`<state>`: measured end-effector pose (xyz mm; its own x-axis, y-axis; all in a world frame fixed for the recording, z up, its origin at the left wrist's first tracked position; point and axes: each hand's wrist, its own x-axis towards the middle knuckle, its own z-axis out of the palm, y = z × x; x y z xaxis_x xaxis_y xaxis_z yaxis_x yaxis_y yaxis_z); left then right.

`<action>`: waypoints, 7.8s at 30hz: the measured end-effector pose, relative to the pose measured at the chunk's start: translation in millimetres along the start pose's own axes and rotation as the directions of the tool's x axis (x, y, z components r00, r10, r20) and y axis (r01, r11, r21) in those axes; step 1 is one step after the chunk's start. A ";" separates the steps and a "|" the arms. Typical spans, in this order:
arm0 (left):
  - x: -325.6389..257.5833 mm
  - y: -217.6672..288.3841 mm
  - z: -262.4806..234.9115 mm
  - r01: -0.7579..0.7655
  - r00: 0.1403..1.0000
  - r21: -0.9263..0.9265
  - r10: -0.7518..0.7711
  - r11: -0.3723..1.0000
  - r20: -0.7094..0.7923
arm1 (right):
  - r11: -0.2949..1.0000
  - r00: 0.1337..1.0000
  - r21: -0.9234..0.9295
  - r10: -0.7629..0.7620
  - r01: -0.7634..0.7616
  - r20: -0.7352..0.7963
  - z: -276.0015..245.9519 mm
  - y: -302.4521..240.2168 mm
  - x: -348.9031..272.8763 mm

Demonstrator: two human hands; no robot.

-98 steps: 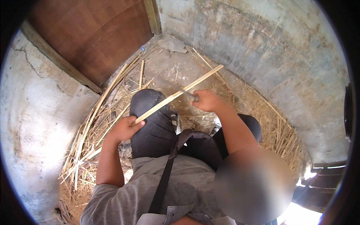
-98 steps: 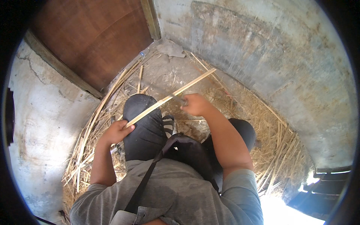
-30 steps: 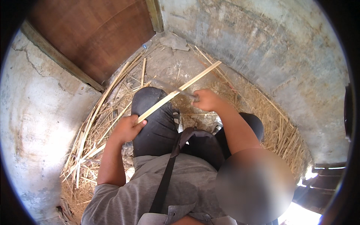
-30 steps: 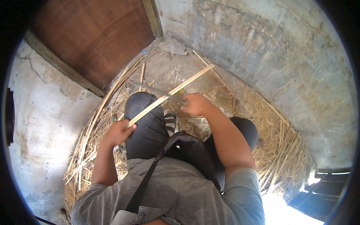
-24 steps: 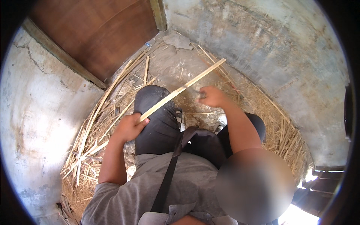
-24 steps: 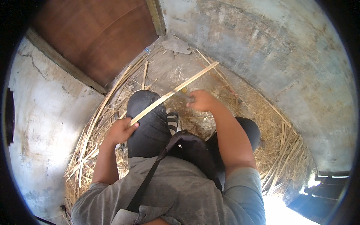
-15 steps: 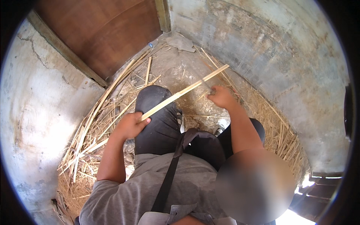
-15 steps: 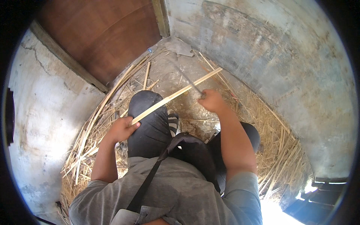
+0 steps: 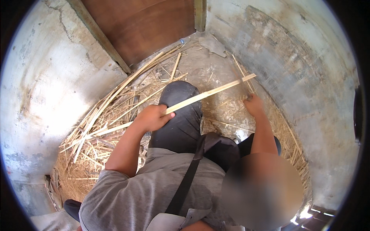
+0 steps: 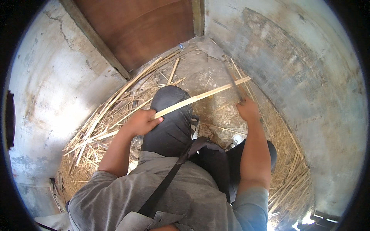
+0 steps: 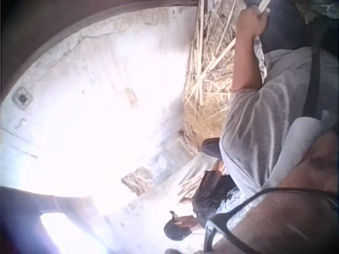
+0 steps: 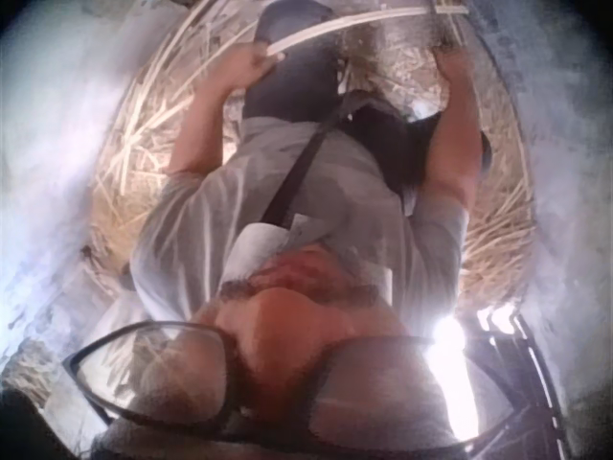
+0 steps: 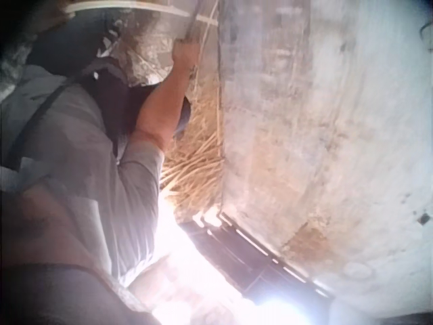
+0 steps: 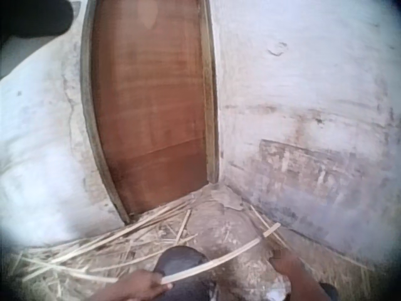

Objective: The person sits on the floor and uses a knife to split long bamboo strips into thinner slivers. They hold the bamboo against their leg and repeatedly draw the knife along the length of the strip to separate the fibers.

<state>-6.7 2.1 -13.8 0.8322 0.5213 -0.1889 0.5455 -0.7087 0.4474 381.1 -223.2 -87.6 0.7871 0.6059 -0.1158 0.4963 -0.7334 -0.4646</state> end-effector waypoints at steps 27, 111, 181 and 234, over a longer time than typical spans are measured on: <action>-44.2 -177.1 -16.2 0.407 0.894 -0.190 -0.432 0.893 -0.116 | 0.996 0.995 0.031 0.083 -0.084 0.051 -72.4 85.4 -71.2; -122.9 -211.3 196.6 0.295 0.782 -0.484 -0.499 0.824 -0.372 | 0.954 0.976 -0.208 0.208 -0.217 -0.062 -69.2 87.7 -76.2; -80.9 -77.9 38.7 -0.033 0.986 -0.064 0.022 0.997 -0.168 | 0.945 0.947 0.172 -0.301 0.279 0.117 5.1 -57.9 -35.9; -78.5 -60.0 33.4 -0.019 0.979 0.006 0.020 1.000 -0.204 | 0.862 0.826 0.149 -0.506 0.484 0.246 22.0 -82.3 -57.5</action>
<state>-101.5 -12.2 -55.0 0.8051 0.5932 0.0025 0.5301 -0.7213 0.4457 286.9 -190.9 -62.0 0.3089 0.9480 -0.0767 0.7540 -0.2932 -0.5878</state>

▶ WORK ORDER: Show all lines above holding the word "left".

▶ EXERCISE SOLUTION:
`<state>`: measured end-effector pose (xyz mm; its own x-axis, y-axis; all in a world frame fixed for the recording, z up, its origin at the left wrist's first tracked position; point and axes: each hand's wrist, its own x-axis towards the middle knuckle, its own z-axis out of the palm, y = z × x; x y z xaxis_x xaxis_y xaxis_z yaxis_x yaxis_y yaxis_z); left then right.
arm0 (left):

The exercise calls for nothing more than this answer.